Yeah I’m going there. And you don’t have to go there on a first date per se. But it’s a conversation you need to have before having sex. And someone told me forever ago that if you can’t talk about sex you probably shouldn’t be having it yet. We live in an age where we need to have this information before sharing our bodies with someone because it can have long lasting consequences.

This question can tell you a lot about a person very quickly. You can see how mature they are and how seriously they take their health and take responsibility for yours. It also lets them know this is something that you take seriously and is important to you. Having someone that is sex-positive and open to the conversation can be really sexy and show potential for a real future.

What do you hope to bring to a relationship?

I asked this (and the next question) on the first date with my current boyfriend, and I set him back on his heels. He’d never been asked anything like this, and it quickly became really fun. And we revisit these questions because as we grow sometimes these things change.

This is the equivalent to asking someone their strengths. Instead of saying “what are you good at in relationships?” you can ask someone about what they really love about being in relationships and what they hope to bring to the table.

All answers are welcome! I like to already know these answers and offer them first when I’m on a date. This helps to get the ball rolling.

What do you want from a relationship?

This is the equal reverse to the question above. It’s great to know what you’re bringing to the table in a relationship but you also have things you want from your partner. This is laying your expectations out on the table. I had a guy on a date tell me he was looking for a traditional housewife — someone to be home to clean and take care of the family. I think that’s wonderful that he wants that, but I know that’s not me. I know I want things outside of the house and I don’t have to compromise on that. So I could wish him well with no hard feelings because I would never be the person that he wants. I often have to tell my partner that my independence is really important to me, but in a relationship it’s interdependence. I like them in my life but I also like having my own safe space to retreat to and do my own thing. It’s ok to ask for what you want, and it’s also necessary.

Why are you still single?

I know this question strikes fear in the heart of long-time singles everywhere because we are used to our Great-Aunt Minnie asking some version of this question with extreme judgement. And on a date, maybe it feels like it’s also a bit judgemental. But it does not have to be a judgement that it’s wrong to be single. The way a person answers this question can reveal about who they are, how they move through life and how they see the world. You can look for potential red flags and let you know if this person is worth your time.

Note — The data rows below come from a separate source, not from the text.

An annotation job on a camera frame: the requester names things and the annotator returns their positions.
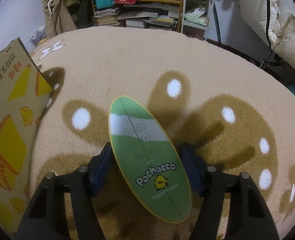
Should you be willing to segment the green Pochacco oval case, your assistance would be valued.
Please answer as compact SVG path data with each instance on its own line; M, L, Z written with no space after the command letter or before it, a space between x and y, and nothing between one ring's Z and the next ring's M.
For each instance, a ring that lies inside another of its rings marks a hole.
M155 117L139 102L117 97L108 114L116 163L137 200L172 224L192 210L192 190L180 156Z

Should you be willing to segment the brown cardboard box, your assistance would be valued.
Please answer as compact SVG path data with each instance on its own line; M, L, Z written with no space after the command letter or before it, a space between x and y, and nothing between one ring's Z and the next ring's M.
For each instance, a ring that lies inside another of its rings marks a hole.
M29 203L31 152L52 88L20 38L0 52L0 227L14 239Z

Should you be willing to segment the beige patterned round rug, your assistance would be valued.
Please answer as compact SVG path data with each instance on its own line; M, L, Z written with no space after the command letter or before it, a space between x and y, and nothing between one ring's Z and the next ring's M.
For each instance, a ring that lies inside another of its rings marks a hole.
M29 192L73 172L109 140L112 101L145 106L175 146L219 170L248 172L280 238L295 226L295 96L274 77L205 41L163 30L92 27L31 53L53 91L39 123Z

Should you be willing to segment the plastic bag of toys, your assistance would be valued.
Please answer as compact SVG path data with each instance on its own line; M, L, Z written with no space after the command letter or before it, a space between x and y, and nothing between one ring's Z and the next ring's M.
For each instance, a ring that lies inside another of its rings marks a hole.
M45 25L41 25L40 27L34 29L33 34L28 37L28 41L36 46L37 44L39 44L39 42L41 42L41 40L45 39L46 37L47 34L45 31Z

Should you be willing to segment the white quilted bedding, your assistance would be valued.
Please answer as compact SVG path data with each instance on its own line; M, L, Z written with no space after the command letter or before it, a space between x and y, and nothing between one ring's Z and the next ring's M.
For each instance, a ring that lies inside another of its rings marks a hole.
M295 2L239 0L243 20L295 70Z

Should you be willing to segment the stack of books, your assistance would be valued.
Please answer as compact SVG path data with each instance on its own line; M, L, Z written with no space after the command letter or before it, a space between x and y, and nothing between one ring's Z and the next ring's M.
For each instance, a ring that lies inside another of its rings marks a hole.
M93 16L93 23L96 26L119 25L118 16L120 12L120 7L96 10Z

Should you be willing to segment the white metal cart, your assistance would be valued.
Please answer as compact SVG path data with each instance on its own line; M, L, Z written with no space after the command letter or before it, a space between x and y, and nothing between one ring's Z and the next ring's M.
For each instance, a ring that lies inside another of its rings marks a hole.
M211 28L215 0L183 0L181 33L185 27L201 32L202 40L207 40Z

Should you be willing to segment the beige hanging coat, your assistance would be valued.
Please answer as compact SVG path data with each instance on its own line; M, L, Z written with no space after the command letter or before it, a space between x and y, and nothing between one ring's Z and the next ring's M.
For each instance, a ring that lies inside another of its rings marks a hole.
M72 15L80 9L80 0L42 0L47 38L77 29Z

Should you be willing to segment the wooden bookshelf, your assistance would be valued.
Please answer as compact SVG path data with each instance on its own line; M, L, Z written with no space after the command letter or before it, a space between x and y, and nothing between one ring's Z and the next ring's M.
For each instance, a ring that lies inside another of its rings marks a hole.
M95 0L91 0L93 15L96 10ZM119 25L139 29L161 29L180 31L183 0L138 0L134 4L116 4L120 7Z

The goal with all of these questions is to really take a look under the hood of the car to see if it is something you are aligned with for spending a lot of time together and potentially building a life. There is a chance that you ask these questions and you learn you’re not a match. But you’ve only lost an hour or so instead of months trying to figure this out. And when you find someone that matches up with you, well, that’s just fabulous and seriously worth celebrating with a goodnight kiss.